* _The task_
Starting at the line that contains "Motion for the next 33", output each line through the end of the data exactly, and nothing more.

* _Input material_
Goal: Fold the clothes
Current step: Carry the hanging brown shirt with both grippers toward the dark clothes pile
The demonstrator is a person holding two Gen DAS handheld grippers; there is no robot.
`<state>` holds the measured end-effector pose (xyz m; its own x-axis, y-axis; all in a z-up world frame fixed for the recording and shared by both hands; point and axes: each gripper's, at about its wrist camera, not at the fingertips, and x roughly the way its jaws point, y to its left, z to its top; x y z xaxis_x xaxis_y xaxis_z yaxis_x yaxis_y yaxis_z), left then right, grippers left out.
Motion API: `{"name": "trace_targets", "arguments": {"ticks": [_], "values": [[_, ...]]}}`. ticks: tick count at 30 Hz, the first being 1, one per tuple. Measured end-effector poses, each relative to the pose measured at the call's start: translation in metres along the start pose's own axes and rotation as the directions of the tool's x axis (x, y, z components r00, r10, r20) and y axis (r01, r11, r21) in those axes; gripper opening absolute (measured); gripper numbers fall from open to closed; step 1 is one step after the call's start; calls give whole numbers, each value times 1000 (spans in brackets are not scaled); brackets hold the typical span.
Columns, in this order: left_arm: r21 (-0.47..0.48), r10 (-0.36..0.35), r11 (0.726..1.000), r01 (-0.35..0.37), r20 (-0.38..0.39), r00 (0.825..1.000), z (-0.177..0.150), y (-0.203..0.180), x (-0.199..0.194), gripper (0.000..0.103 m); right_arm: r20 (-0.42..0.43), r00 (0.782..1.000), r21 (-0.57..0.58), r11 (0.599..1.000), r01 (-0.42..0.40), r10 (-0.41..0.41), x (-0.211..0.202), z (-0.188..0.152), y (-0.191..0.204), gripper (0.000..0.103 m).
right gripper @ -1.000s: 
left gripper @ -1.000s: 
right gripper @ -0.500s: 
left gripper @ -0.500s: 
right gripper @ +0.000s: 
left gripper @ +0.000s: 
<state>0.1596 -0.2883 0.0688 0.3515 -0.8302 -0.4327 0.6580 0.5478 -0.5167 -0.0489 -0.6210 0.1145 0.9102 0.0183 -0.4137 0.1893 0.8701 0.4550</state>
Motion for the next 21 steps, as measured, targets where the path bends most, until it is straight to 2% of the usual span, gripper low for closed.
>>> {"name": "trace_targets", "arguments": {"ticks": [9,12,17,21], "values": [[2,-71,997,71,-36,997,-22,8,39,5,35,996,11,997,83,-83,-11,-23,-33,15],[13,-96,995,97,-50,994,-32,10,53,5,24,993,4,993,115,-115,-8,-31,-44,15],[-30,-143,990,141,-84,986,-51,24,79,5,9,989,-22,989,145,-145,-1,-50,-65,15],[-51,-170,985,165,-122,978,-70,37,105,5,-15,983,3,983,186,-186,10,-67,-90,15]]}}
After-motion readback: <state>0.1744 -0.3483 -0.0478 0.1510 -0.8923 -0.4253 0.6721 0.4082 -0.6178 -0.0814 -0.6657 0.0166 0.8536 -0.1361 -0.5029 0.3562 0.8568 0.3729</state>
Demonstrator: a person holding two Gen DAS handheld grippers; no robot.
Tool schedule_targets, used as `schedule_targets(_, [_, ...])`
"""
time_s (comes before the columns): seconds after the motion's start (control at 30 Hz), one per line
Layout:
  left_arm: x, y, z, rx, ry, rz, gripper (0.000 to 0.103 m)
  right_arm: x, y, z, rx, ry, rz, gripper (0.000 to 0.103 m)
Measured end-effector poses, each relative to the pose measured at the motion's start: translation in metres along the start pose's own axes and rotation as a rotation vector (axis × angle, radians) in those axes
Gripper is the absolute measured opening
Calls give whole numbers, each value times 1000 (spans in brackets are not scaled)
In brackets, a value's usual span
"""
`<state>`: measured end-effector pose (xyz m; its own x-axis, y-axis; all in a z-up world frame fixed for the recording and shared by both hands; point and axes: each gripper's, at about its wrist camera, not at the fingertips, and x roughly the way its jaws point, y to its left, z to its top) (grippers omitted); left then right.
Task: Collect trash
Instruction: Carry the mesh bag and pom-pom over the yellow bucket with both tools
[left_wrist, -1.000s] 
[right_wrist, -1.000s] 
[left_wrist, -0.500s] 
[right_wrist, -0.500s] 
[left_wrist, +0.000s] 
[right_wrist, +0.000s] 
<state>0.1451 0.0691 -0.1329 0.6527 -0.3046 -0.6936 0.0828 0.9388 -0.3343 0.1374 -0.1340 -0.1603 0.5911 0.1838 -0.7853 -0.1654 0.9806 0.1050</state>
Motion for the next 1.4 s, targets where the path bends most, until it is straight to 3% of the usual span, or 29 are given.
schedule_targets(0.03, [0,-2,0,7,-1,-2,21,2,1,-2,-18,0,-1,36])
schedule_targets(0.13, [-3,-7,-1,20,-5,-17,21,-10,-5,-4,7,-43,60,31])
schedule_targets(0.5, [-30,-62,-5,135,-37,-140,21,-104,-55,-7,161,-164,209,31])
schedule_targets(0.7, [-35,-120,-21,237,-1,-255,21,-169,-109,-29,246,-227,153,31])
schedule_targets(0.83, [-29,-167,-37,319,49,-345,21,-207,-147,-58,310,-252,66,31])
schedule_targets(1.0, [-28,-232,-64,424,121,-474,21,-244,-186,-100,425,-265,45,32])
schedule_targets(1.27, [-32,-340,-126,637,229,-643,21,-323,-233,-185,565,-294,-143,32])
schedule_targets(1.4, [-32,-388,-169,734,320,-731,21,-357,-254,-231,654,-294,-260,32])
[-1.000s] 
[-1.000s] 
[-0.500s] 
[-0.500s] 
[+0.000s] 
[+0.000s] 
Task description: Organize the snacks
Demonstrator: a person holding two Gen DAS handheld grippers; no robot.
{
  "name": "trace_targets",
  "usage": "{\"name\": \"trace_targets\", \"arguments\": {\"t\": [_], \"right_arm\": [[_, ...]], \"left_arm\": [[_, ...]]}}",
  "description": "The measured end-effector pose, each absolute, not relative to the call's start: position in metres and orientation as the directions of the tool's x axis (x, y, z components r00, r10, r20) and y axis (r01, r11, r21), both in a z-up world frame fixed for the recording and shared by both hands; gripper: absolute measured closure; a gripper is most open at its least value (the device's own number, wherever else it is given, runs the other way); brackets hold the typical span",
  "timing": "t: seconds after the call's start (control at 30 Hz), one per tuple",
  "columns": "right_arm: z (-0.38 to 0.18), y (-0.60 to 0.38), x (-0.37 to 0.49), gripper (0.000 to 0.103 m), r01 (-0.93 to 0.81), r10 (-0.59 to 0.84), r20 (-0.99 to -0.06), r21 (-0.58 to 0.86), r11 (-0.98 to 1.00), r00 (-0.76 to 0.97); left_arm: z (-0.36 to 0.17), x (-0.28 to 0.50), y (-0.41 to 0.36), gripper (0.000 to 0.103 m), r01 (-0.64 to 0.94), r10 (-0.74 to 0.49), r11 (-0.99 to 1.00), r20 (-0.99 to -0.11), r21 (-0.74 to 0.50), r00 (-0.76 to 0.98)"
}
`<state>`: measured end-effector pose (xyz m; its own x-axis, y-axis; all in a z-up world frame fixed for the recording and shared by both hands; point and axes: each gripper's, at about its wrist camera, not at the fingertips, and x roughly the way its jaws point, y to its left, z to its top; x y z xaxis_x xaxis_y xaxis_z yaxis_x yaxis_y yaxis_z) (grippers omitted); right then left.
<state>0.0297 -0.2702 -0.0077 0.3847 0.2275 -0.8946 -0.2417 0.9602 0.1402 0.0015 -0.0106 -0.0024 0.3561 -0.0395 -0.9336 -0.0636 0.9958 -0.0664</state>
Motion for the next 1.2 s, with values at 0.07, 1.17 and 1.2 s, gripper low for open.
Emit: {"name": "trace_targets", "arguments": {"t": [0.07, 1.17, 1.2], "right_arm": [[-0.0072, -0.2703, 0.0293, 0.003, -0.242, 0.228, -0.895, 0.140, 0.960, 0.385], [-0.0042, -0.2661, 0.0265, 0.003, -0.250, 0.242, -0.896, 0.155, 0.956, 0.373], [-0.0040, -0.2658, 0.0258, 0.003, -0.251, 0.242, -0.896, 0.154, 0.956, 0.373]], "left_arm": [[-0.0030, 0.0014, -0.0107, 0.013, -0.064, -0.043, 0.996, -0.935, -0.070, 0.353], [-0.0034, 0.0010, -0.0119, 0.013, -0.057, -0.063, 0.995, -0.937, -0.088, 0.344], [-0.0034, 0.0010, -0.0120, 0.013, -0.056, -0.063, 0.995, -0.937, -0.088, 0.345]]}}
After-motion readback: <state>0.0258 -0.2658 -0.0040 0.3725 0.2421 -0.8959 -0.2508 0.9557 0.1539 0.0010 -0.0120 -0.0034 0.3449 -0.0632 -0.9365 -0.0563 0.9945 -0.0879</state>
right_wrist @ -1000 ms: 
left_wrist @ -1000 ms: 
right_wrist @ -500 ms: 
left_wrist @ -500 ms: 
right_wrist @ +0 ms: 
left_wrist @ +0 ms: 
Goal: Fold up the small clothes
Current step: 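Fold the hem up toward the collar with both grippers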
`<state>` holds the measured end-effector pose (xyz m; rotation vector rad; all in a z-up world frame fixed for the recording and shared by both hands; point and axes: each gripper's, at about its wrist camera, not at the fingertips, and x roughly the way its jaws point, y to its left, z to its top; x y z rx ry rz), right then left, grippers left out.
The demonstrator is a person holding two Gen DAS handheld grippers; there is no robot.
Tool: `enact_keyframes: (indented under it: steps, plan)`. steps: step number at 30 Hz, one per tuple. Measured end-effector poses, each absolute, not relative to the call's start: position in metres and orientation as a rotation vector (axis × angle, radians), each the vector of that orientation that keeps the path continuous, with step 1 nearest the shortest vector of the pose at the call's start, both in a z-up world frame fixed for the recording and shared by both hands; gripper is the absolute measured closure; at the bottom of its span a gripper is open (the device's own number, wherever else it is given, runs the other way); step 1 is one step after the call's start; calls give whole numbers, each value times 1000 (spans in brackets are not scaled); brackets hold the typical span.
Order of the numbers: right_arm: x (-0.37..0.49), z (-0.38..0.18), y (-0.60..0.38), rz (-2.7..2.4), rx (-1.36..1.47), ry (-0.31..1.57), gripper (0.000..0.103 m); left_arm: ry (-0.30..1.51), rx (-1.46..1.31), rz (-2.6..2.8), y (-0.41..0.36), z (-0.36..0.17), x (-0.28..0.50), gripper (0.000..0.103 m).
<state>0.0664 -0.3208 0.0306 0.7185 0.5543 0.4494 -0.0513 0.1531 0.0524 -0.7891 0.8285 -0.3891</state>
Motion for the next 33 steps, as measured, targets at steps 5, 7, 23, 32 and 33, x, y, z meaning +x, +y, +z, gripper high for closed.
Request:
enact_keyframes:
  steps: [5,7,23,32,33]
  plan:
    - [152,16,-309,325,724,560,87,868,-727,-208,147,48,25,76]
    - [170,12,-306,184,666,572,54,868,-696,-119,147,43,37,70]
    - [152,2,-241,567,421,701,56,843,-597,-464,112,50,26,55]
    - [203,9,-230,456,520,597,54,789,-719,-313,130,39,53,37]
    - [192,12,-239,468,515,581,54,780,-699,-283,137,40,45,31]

* _The answer_
Motion for the next 33 steps, as measured, targets at steps 5, 7, 23, 32 and 33, x, y, z meaning +x, +y, +z, gripper high for closed.
Request:
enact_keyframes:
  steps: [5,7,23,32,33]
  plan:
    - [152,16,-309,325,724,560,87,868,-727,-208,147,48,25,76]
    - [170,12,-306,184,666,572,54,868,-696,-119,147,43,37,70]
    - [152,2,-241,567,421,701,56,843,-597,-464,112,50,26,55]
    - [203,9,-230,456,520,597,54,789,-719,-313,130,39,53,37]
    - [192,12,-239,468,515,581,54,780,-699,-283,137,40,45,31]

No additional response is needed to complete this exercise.